> _Task instructions_
Your response must be an exact transcription of the lines from the one containing "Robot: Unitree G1" through the final line of the data.

> _Dataset section_
===============

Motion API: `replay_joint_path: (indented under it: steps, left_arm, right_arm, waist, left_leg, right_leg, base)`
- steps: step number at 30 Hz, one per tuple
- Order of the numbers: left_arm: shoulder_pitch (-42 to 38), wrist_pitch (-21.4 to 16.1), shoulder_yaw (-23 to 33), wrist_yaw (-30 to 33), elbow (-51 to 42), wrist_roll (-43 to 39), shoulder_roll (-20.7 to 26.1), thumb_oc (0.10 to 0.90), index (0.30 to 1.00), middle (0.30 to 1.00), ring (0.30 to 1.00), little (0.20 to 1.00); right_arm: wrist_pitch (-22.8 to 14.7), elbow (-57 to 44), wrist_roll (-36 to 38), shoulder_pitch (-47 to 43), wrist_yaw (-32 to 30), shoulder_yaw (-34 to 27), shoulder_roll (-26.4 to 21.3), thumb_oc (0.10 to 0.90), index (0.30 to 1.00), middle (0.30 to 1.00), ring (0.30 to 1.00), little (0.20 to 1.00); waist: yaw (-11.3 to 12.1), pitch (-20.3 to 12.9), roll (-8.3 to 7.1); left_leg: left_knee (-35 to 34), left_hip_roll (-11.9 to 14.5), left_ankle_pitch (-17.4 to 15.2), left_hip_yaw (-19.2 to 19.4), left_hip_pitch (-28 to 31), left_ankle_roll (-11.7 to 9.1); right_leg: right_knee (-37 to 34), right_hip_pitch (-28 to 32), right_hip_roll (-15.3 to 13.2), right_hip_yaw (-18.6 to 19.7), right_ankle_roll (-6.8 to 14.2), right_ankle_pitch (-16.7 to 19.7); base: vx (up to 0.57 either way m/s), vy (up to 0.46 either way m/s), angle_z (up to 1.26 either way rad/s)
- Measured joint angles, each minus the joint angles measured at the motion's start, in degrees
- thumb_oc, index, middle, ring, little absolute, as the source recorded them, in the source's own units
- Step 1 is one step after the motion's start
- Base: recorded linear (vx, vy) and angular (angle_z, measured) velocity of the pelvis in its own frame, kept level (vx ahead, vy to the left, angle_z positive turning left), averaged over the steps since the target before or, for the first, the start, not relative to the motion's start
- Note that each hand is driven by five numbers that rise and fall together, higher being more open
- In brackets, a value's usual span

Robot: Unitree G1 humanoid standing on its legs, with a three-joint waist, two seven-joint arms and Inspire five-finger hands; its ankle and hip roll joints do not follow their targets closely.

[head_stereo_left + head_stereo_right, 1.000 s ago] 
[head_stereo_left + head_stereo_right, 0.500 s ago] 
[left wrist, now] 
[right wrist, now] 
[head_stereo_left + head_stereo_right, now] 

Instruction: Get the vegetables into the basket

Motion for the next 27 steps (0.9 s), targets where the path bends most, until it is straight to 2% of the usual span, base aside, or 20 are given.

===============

> _Written response_
Robot: Unitree G1 humanoid standing on its legs, with a three-joint waist, two seven-joint arms and Inspire five-finger hands; its ankle and hip roll joints do not follow their targets closely.

[head_stereo_left + head_stereo_right, 1.000 s ago] 
[head_stereo_left + head_stereo_right, 0.500 s ago] 
[left wrist, now] 
[right wrist, now] 
[head_stereo_left + head_stereo_right, now] 

Instruction: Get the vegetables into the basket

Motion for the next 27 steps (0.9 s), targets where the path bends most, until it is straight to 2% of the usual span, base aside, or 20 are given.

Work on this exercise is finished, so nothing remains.